DiDi Global announced that it would delist from the New York Stock Exchange (NYSE) and pursue a listing in Hong Kong, on Friday. The announcement comes after the ride-hailing giant ran afoul of Chinese regulators by pushing ahead with its $4.4 billion U.S. IPO in July.

The company issued a statement on Thursday stating that DiDi’s board has authorized the company to file for a delisting of its American depositary shares (ADS) from the NYSE. 

The company will instead pursue a listing in Hong Kong and ensure that the U.S. stock will be converted into freely tradable shares on another internationally recognized stock exchange.

Why is DiDi delisting?

Chinese regulators have for long opposed the listing of domestic companies in the U.S. markets for fear of exposing their data to foreign powers. 

Read more: China's tech crackdown plunges DiDi Global's share along with other U.S. listed Chinese firms

Days after DiDi listed itself on the NYSE, the government announced a cybersecurity probe into the firm and forced its services off domestic app stores. In addition to this, the Chinese regulator began a broader overhaul of the framework for international listings by Chinese companies.

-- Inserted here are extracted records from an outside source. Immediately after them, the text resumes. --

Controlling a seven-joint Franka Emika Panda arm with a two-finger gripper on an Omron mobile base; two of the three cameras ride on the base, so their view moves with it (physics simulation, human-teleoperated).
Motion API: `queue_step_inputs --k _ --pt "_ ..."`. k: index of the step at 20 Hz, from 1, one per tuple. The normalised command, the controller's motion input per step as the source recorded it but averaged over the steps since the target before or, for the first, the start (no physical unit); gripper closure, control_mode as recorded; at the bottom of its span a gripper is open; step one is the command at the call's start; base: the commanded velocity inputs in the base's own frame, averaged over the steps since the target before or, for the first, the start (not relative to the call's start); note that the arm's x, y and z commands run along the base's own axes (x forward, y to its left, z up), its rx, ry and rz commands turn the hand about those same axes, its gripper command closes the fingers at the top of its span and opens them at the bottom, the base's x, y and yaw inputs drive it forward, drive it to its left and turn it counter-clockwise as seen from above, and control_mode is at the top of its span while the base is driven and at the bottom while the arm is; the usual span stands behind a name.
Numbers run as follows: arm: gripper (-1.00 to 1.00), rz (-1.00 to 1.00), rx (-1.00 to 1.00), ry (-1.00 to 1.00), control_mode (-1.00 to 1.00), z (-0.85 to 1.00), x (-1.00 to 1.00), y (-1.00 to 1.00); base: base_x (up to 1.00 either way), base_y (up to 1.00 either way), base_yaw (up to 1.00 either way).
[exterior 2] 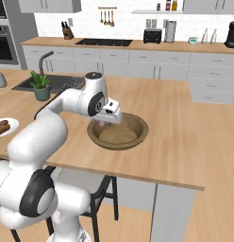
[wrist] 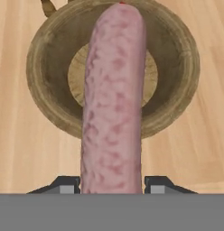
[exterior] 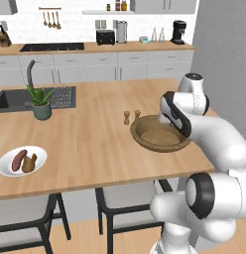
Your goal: Place one bun and one sausage from the bowl on each plate.
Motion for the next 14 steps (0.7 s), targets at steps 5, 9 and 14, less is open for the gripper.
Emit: queue_step_inputs --k 5,9,14 --pt "1.0 -0.1 -0.05 0.0 -1.0 0.41 -0.41 0.3 0.0 0.0 0.0" --pt "1.0 0.0 0.0 -0.01 -1.0 0.05 -0.34 -0.17 0.0 0.0 0.0" --pt "1.0 -0.02 0.01 0.0 -1.0 0.07 -0.25 0.07 0.0 0.0 0.0"
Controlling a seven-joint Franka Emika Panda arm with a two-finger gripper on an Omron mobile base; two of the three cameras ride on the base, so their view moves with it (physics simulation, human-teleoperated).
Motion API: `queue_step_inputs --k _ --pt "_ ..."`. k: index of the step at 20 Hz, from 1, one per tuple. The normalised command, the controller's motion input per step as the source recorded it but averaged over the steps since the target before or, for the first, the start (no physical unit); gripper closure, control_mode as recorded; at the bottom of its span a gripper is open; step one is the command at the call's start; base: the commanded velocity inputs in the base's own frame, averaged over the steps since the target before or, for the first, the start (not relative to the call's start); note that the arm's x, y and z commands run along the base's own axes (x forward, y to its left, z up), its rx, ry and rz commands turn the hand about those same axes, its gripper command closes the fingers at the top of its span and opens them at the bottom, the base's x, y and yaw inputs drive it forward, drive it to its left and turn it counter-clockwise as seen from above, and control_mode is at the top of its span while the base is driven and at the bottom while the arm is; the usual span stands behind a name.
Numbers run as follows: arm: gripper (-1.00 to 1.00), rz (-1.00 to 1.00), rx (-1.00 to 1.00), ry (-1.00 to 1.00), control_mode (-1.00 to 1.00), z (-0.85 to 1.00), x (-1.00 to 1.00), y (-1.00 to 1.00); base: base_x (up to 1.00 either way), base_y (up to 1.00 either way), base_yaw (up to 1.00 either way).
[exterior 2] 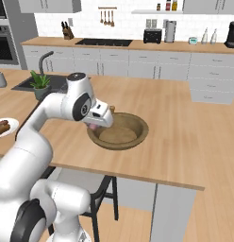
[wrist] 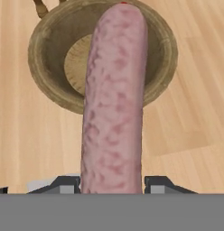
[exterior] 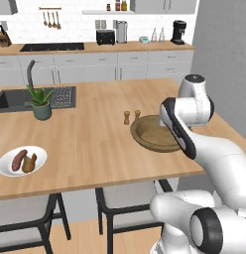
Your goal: Place one bun and one sausage from the bowl on each plate.
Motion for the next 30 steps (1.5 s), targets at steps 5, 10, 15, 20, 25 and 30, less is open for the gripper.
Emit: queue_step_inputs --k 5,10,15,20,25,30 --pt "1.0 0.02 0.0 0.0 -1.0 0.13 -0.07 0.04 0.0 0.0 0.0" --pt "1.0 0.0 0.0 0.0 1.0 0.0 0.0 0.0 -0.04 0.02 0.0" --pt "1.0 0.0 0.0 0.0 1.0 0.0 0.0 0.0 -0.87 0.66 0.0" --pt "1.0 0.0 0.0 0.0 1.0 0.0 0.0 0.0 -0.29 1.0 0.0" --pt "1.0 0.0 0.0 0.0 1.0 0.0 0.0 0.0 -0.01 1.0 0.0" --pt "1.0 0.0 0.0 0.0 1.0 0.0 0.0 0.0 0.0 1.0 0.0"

In early September, Chinese regulators summoned 11 ride-hailing firms including DiDi Global Inc, and issued an ultimatum to fix certain issues by December 1, 2021.

Read More: China summons DiDi & 10 other ride-hailing firms, issues deadline to rectify issues

Bloomberg reported, officials had directed DiDi management to come up with a plan to withdraw from the NYSE, last week.

DiDi shares were sold at $14 each in the IPO, which was the largest debut of a Chinese firm in the U.S. since Alibaba raised $25 billion in 2014. Since then its shares have dropped 52% from their post-IPO peak, wiping out about $42 billion of market value.

Subsequent moves

Bloomberg reported that DiDi is planning to file for the Hong Kong listing around March. The company had filed for a Hong Kong listing in July but abandoned the effort after the city’s exchange, questioned Didi’s compliance with Chinese regulations.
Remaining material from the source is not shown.